(Exercise aim): Repeat exactly the lines of the listing below, please, starting with the first and ending with the line containing "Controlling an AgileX"; leave out the rest.

##### Data block

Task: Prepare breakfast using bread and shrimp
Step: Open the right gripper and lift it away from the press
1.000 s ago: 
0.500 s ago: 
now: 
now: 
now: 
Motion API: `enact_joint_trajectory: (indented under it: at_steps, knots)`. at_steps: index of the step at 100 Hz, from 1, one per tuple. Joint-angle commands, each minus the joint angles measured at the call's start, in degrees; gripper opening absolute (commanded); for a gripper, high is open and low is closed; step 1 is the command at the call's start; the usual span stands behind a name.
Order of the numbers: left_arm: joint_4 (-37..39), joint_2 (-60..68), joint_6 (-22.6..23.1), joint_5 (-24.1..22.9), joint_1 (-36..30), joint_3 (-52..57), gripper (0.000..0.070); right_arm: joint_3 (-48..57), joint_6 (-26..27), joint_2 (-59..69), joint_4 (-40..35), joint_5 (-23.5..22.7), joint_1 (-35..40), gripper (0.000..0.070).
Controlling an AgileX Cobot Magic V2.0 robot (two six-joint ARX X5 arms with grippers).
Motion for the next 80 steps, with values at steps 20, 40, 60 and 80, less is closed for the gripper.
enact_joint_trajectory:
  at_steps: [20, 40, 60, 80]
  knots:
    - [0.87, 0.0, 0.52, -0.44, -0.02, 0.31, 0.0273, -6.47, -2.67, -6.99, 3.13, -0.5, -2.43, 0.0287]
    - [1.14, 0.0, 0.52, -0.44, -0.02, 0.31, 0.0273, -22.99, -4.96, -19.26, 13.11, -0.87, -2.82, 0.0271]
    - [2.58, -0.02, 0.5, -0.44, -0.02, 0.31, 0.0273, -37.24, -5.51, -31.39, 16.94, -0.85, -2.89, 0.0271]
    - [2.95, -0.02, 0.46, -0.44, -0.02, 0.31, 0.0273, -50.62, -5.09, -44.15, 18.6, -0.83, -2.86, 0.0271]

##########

(Response):
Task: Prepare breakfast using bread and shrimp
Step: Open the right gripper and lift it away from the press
1.000 s ago: 
0.500 s ago: 
now: 
now: 
now: 
Motion API: `enact_joint_trajectory: (indented under it: at_steps, knots)`. at_steps: index of the step at 100 Hz, from 1, one per tuple. Joint-angle commands, each minus the joint angles measured at the call's start, in degrees; gripper opening absolute (commanded); for a gripper, high is open and low is closed; step 1 is the command at the call's start; the usual span stands behind a name.
Order of the numbers: left_arm: joint_4 (-37..39), joint_2 (-60..68), joint_6 (-22.6..23.1), joint_5 (-24.1..22.9), joint_1 (-36..30), joint_3 (-52..57), gripper (0.000..0.070); right_arm: joint_3 (-48..57), joint_6 (-26..27), joint_2 (-59..69), joint_4 (-40..35), joint_5 (-23.5..22.7), joint_1 (-35..40), gripper (0.000..0.070).
Controlling an AgileX Cobot Magic V2.0 robot (two six-joint ARX X5 arms with grippers).

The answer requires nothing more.